About this task
Which lines run from the line with "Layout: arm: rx" through the line with "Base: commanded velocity" in the entries below? Print them exactly, both ends included, and nothing more.

※ ※ ※

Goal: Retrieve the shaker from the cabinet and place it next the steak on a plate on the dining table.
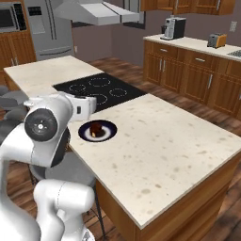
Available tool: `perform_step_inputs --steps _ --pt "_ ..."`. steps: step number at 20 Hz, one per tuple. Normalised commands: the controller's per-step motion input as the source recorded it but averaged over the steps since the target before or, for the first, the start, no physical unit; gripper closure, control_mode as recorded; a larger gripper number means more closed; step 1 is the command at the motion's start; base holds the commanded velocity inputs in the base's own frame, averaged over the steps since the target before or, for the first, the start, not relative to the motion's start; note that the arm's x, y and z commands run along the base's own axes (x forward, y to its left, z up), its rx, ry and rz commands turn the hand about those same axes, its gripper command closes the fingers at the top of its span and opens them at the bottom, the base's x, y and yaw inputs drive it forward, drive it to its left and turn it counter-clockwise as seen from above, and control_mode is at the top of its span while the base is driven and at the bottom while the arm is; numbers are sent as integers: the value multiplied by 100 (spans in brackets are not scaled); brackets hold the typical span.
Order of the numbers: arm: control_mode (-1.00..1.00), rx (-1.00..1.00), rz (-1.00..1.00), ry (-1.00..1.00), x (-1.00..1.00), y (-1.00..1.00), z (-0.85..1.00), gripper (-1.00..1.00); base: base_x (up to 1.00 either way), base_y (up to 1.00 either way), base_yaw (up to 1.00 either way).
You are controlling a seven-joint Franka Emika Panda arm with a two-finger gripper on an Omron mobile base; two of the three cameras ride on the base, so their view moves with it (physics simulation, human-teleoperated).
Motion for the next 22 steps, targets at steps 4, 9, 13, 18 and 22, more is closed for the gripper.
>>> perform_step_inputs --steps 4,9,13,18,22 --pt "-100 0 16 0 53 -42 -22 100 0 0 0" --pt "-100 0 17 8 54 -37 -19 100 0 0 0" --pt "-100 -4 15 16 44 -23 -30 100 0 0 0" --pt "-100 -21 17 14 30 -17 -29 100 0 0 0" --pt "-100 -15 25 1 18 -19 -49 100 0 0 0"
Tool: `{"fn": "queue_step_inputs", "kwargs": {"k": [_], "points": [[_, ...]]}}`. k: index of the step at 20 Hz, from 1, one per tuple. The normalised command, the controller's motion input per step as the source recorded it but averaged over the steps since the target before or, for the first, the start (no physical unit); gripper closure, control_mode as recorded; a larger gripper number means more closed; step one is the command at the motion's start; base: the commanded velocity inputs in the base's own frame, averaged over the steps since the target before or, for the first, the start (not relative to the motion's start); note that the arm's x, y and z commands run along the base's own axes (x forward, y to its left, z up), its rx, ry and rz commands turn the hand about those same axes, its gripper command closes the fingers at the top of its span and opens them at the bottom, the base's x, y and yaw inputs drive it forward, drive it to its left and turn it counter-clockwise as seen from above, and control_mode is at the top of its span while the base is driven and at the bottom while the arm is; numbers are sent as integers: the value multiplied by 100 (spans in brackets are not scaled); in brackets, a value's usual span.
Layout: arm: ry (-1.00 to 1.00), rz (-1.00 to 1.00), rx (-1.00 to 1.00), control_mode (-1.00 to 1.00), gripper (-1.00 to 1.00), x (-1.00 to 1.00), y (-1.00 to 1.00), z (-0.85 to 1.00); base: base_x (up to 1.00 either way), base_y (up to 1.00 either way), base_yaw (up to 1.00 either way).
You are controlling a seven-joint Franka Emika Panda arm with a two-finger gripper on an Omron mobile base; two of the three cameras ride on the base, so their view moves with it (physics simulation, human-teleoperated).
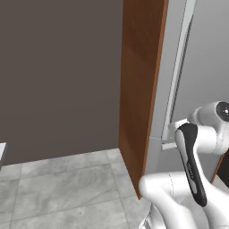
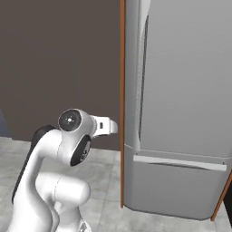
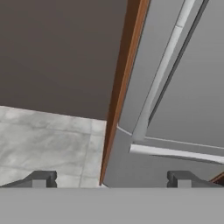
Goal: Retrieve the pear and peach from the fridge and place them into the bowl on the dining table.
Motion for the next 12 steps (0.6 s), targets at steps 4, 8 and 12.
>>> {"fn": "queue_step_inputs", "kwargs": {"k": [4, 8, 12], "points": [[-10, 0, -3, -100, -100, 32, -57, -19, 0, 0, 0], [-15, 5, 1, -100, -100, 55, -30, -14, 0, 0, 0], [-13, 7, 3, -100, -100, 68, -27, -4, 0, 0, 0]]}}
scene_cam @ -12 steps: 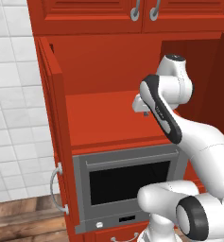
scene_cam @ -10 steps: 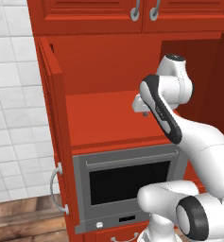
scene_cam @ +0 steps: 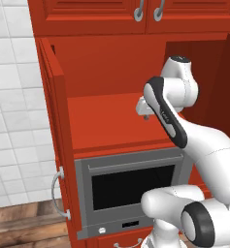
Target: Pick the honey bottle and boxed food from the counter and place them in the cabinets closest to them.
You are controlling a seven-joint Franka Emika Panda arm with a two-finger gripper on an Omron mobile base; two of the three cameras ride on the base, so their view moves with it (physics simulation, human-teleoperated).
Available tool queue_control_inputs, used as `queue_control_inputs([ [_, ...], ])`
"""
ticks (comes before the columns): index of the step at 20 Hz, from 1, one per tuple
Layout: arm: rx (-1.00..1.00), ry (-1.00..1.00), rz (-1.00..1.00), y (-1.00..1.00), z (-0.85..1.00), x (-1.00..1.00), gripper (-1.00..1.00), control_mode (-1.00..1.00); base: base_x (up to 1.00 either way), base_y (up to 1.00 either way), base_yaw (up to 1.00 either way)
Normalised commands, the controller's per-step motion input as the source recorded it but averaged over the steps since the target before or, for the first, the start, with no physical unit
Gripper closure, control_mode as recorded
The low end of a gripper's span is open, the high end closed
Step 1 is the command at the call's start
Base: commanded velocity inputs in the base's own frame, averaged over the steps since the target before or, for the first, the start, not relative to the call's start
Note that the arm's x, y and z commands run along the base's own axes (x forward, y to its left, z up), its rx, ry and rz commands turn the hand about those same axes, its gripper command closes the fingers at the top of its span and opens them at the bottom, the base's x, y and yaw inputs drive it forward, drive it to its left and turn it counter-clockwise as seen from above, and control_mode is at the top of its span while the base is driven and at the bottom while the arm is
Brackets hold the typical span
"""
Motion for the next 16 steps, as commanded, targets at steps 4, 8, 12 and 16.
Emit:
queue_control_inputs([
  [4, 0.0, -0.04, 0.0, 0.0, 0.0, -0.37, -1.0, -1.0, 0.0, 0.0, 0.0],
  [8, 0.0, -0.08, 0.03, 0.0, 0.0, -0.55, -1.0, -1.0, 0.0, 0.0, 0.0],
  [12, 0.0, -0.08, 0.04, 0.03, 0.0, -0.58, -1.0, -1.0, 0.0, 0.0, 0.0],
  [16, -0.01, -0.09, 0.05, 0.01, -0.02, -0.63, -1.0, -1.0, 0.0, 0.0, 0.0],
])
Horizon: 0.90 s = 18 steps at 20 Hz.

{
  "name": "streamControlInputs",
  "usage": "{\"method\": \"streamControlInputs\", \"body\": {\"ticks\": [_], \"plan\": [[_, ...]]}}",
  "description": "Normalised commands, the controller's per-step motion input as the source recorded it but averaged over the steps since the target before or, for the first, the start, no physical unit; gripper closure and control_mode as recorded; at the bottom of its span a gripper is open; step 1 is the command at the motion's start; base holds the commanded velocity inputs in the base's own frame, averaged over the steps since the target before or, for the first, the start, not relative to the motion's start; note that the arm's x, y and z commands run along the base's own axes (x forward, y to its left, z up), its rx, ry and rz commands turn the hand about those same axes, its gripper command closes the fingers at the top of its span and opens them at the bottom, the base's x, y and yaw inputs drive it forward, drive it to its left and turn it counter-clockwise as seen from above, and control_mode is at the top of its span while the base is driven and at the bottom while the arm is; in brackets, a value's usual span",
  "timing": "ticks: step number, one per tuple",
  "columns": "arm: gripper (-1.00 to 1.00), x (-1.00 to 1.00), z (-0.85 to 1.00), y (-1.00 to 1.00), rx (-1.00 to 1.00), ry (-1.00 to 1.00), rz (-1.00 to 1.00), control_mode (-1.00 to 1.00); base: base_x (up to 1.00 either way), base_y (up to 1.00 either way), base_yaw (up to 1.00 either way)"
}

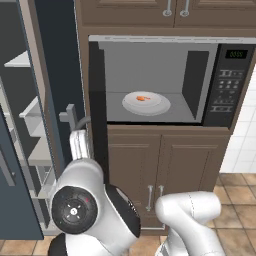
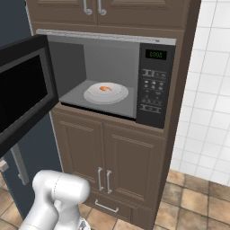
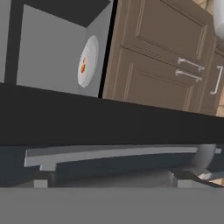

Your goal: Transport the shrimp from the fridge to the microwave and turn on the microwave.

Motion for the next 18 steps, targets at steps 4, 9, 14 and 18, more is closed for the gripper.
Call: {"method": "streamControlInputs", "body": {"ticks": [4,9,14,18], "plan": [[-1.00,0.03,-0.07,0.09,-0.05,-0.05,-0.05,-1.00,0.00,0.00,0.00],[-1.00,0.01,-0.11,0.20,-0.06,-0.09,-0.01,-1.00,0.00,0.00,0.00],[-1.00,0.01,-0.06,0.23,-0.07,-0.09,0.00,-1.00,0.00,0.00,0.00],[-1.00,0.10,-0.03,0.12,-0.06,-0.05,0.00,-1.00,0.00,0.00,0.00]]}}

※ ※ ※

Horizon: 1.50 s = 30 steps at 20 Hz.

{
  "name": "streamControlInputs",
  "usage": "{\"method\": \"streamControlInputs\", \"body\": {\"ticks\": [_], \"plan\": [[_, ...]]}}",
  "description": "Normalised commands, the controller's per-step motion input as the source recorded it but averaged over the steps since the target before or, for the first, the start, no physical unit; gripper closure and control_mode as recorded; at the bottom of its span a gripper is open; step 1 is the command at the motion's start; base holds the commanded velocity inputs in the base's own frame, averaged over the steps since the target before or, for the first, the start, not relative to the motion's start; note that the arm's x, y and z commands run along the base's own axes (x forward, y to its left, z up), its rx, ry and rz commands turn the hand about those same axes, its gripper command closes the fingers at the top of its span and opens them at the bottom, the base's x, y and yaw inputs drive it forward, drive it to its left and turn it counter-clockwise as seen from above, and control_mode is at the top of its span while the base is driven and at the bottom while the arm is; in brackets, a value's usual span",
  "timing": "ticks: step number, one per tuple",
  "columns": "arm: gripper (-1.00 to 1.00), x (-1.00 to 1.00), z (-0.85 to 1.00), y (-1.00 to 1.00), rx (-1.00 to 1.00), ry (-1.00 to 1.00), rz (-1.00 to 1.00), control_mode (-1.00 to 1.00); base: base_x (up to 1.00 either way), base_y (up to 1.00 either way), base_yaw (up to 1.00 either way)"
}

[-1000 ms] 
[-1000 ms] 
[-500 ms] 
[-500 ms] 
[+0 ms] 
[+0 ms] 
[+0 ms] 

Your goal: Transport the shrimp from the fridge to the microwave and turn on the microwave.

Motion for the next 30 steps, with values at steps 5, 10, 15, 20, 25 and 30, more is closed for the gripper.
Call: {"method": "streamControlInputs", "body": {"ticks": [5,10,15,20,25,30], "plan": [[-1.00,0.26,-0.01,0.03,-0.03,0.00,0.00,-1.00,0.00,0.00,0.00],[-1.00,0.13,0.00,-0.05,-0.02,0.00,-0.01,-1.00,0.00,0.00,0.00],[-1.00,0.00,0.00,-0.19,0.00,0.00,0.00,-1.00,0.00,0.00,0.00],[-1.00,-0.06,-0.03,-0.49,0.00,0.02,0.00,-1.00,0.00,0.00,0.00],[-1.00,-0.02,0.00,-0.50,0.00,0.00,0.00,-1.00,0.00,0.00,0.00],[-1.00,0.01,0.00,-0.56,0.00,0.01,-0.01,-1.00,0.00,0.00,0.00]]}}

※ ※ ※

Result below
Layout: arm: rx (-1.00..1.00), ry (-1.00..1.00), rz (-1.00..1.00), y (-1.00..1.00), z (-0.85..1.00), x (-1.00..1.00), gripper (-1.00..1.00), control_mode (-1.00..1.00); base: base_x (up to 1.00 either way), base_y (up to 1.00 either way), base_yaw (up to 1.00 either way)
Normalised commands, the controller's per-step motion input as the source recorded it but averaged over the steps since the target before or, for the first, the start, with no physical unit
Gripper closure, control_mode as recorded
The low end of a gripper's span is open, the high end closed
Step 1 is the command at the call's start
Base: commanded velocity inputs in the base's own frame, averaged over the steps since the target before or, for the first, the start, not relative to the call's start

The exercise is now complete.